Allen's intention, as stated in that bill, was to establish a five-man statewide commission "to survey the havoc being wrought on society as a result of jazz intoxication." Furthermore, "If it be found that our people are becoming dangerously demented, confused, distracted or bewildered by jazz music, the commission should recommend that the governor act to bring about immediate cessation." Fret not though, Allen had a solution in mind for this problem: "All persons convicted of being jazzily intoxicated shall go before the Superior Court and be sent to an insane asylum" (The Seattle Daily Times, 1).

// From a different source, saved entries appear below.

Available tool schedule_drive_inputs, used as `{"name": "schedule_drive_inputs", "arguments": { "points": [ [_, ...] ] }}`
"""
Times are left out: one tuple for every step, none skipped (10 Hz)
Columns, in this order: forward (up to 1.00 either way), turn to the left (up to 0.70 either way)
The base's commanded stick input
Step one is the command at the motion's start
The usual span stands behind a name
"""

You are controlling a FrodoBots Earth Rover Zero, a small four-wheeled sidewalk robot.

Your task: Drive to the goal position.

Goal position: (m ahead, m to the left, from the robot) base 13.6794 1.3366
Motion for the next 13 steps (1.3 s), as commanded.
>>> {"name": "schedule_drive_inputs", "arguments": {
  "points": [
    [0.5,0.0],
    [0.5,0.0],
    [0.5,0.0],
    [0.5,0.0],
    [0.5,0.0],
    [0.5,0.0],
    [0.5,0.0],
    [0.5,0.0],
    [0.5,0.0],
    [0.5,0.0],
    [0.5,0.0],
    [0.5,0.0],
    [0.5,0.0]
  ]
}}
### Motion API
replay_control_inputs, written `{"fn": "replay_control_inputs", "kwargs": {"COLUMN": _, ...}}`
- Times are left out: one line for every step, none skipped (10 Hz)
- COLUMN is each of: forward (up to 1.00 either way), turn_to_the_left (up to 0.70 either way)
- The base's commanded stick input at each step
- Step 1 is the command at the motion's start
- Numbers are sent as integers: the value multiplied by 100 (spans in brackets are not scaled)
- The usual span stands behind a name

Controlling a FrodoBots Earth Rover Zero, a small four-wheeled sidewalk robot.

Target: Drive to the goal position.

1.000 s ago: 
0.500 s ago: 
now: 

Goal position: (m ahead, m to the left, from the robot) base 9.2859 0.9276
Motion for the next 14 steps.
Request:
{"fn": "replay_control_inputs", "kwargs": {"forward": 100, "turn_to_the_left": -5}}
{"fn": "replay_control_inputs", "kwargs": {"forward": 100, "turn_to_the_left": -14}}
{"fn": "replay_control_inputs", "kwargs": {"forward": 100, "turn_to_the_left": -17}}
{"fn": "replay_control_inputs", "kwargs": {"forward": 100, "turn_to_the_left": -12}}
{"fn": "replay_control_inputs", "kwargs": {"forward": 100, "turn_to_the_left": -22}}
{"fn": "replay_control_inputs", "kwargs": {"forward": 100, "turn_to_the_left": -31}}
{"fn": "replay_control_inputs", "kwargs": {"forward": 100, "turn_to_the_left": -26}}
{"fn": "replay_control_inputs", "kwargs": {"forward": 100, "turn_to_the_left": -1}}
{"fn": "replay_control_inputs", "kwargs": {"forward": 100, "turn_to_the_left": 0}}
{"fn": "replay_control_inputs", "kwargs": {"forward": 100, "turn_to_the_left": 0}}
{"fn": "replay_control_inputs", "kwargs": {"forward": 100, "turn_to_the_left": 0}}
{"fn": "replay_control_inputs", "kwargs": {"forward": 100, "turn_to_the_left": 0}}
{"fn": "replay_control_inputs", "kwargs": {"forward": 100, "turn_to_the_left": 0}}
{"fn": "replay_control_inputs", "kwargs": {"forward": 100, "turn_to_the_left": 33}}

Alas, we will never know how that year's legislature would have voted on HB 194, as it never made its way to the floor of the House for a vote. Still, The Seattle Daily Times could not resist noting, with a bit of humor, that if HB 194 had passed the House it would then have gone "to the Senate, where Lieut. Gov. Vic Meyers [1897-1991], dance orchestra leader, is the presiding officer." Indeed, Meyers had plenty of personal experience playing wild dance music for liquored-up crowds who thronged an illicit speakeasy in Seattle's Butler Hotel all through the Roaring Twenties. Still, despite the threat posed by HB 194, jazz fans will likely rest a bit easier knowing that Representative Allen served only one term and was out of office by 1935.